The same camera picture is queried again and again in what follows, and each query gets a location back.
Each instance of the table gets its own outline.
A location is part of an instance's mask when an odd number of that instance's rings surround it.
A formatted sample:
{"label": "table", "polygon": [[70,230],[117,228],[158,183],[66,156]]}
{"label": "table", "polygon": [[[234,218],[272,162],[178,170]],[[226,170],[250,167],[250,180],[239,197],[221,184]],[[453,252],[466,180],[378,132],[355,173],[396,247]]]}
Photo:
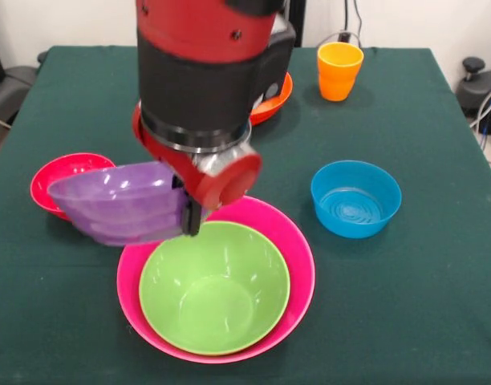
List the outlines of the table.
{"label": "table", "polygon": [[[130,125],[136,72],[131,47],[53,48],[0,154],[0,384],[491,383],[491,172],[429,50],[367,49],[343,103],[320,98],[315,50],[294,51],[293,95],[254,129],[251,195],[306,234],[314,300],[285,342],[224,366],[143,341],[116,295],[121,250],[29,197],[62,154],[150,159]],[[400,183],[401,210],[376,237],[336,237],[314,216],[310,179],[341,159]]]}

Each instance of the blue bowl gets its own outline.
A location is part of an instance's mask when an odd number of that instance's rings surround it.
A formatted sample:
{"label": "blue bowl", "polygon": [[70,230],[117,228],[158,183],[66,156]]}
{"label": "blue bowl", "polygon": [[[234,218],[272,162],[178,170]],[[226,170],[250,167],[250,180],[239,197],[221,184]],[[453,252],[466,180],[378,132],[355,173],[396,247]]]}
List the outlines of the blue bowl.
{"label": "blue bowl", "polygon": [[397,213],[402,193],[396,180],[373,164],[342,160],[322,167],[311,181],[319,221],[347,238],[377,234]]}

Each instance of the green bowl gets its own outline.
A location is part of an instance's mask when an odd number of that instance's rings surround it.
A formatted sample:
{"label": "green bowl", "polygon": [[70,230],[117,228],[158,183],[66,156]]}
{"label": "green bowl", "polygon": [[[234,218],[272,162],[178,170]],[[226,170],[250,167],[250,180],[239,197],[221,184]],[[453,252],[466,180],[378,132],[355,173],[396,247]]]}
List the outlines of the green bowl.
{"label": "green bowl", "polygon": [[285,311],[290,275],[258,231],[210,221],[196,237],[163,242],[140,277],[142,311],[165,341],[198,355],[227,355],[268,334]]}

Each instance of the purple bowl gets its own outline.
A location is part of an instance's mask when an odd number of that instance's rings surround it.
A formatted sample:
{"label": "purple bowl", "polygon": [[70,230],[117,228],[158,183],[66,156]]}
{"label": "purple bowl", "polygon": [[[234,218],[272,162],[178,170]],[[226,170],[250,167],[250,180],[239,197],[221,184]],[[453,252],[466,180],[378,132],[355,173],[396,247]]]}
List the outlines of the purple bowl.
{"label": "purple bowl", "polygon": [[48,193],[82,232],[107,245],[176,237],[187,203],[160,162],[129,164],[58,180]]}

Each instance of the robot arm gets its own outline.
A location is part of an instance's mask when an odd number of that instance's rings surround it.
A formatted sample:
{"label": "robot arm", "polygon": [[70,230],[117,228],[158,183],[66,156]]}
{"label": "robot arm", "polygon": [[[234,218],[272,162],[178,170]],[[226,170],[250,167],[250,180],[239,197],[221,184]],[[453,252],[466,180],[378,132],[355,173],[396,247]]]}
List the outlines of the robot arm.
{"label": "robot arm", "polygon": [[283,0],[136,0],[140,102],[136,137],[191,199],[184,233],[201,207],[242,197],[262,160],[249,146],[250,112],[279,94],[295,32]]}
------------------------------------------------------------
WHAT YOU HAVE TO DO: Look above for the line with "Each instance of the table" and the line with "Each instance of the blue", then copy exactly the lines from the first through the second, both kept, with no pictures.

RESPONSE TO THIS EXERCISE:
Each instance of the table gets its own outline.
A location is part of an instance's mask when an odd number of that instance's rings surround it.
A formatted sample:
{"label": "table", "polygon": [[70,230],[117,228],[158,183],[66,156]]}
{"label": "table", "polygon": [[[234,218],[272,162],[178,170]],[[226,170],[250,167],[250,180],[239,197],[221,184]],[[453,252],[466,180],[378,132],[355,173],[396,247]]]}
Photo:
List the outlines of the table.
{"label": "table", "polygon": [[[130,125],[136,72],[131,47],[53,48],[0,154],[0,384],[491,383],[491,172],[429,50],[367,49],[343,103],[320,98],[315,50],[294,51],[293,95],[254,129],[251,195],[306,234],[314,300],[285,342],[224,366],[143,341],[116,295],[121,250],[29,197],[62,154],[150,159]],[[400,183],[401,210],[376,237],[336,237],[314,216],[310,179],[341,159]]]}

Each instance of the blue bowl gets its own outline.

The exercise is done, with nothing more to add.